Now, by this point I am sure you may have muttered to yourself, "but surely you could have just, I dunno, called them?"

And you would be correct, although my counterpoints would be "ew, talking on the phone, who does that?", and also "I have called them in the past and gotten naught but a voicemail", and also "the entire point of a website is I don't have to talk to a person and give them my credit card information, and a series of computers connected via a series of tubes is supposed to take my hard-earned money and convert it into delicious pizza, securely and efficiently. That's why we invented computers! Now please move out of the way, I need this pizza more than I need this conversation."

I am more alarmed by this being yet another symptom of the broader utility of the internet dying and rotting away; for someone like myself, tech-savvy enough to know of this net necrosis happening, it's one thing; for someone like my Boomer-aged family members just trying to order take-out, it's wholly another. Ordering food online should not be a series of Three Card Monte scams.

Ordering ANYTHING online shouldn't be difficult; this was a problem we solved during the last dot com bubble, and yet even ostensibly legitimate brands we have been convinced to trust over the years are slowly giving in to things like "marketplace sellers", where some yahoo from God knows where can trade on, say, Best Buy's good name and sell you a barely working TV that fell off the truck in Des Moines, all under the guise of it being a "Best Buy purchasing experience" unless you're actually paying attention - and how many of us are always, always paying attention to every website we visit? Heck, how would one even verify, when Google Maps entries can be hijacked and fake websites can rank higher than the real deal?
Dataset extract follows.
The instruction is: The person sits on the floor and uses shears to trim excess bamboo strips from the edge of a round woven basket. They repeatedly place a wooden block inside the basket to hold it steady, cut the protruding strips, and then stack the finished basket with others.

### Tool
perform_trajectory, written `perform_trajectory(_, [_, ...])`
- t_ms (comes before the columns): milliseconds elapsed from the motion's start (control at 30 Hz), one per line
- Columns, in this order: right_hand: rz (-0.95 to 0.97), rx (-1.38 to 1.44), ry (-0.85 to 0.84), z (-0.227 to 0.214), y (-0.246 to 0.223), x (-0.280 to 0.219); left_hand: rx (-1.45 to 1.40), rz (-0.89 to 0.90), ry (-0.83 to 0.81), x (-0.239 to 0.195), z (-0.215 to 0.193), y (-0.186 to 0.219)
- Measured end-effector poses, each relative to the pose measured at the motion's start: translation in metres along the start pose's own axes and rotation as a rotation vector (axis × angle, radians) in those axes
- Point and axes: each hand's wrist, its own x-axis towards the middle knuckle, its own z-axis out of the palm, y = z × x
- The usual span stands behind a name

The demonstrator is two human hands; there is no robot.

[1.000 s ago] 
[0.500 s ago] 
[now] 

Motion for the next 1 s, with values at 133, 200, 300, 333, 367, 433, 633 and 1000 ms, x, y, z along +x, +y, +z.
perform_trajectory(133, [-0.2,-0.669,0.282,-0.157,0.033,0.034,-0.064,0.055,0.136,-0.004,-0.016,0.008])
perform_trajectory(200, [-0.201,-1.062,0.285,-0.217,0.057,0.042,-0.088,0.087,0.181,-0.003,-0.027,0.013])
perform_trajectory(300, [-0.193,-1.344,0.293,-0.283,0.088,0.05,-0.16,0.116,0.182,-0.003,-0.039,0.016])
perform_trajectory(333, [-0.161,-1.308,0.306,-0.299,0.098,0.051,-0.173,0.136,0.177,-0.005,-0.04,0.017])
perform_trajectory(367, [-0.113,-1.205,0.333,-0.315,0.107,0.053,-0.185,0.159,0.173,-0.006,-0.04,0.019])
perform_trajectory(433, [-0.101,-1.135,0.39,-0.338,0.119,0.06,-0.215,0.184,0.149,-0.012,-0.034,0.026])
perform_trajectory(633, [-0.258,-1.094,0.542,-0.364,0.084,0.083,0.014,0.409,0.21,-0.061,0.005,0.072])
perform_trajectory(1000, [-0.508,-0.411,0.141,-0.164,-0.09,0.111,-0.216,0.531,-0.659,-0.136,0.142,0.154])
This internet rot type problem is becoming pervasive, and is going to get much, much worse over the next decade. It's worth thinking about how to navigate the coming decrepitude.

And for those of you wondering which website got us our pizza, it was this one, through Slice; although in all fairness, I chose to trust Slice primarily because I know people who work there, so I know it's a real point of sale system for real pizza joints, including Hello Faz.

And by the way... the pizza was delicious. So delicious. In fact, I ate the leftovers while writing this. Get the Mexican Fiesta and thank me later.